[Work request] Tell how many lines in the data below include the word "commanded". The answer is the number only.

[Information provided]

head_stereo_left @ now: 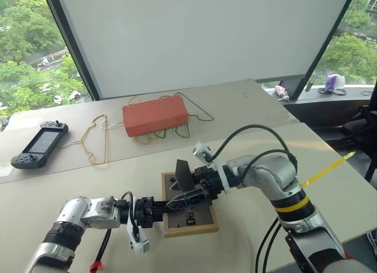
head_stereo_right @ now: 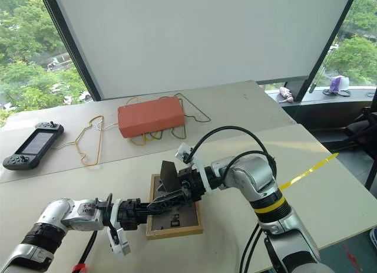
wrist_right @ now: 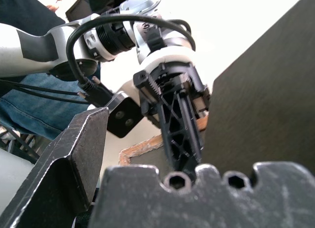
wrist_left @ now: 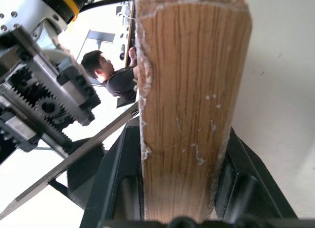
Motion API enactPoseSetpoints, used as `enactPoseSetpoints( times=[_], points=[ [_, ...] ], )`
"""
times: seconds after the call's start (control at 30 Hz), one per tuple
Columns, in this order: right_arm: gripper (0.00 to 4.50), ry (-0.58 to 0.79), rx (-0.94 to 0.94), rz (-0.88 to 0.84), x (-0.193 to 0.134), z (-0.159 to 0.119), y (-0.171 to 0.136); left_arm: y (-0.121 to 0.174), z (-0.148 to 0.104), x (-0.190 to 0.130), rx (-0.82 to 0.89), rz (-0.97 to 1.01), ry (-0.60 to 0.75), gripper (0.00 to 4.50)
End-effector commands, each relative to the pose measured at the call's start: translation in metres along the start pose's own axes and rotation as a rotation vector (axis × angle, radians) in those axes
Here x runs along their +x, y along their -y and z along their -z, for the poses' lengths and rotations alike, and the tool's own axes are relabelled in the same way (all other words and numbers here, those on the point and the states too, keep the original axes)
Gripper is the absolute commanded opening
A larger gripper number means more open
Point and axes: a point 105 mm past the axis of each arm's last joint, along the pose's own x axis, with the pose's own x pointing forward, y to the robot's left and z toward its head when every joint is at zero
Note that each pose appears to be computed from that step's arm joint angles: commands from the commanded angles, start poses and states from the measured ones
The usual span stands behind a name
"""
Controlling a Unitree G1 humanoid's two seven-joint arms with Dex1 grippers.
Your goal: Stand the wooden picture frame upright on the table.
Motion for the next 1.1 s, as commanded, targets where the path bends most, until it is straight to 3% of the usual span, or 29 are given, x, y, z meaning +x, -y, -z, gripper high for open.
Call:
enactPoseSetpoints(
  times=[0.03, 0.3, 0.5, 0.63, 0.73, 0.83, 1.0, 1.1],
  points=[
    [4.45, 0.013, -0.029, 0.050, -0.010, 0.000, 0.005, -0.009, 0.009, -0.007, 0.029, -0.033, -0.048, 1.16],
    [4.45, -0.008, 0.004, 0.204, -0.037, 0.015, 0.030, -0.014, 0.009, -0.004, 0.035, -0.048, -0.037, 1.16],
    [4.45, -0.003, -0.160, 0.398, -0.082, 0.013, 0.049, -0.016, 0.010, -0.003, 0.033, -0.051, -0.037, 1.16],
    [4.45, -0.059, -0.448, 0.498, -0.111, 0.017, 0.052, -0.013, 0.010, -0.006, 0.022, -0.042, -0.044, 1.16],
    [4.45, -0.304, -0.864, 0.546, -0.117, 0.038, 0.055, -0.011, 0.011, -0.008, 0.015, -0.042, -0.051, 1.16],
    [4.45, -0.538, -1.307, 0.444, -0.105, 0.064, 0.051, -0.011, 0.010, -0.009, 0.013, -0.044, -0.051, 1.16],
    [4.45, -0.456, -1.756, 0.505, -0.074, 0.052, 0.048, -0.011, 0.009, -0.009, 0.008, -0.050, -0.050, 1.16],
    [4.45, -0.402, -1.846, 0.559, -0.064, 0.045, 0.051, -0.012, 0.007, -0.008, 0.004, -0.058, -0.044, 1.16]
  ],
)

[Response to this task] 3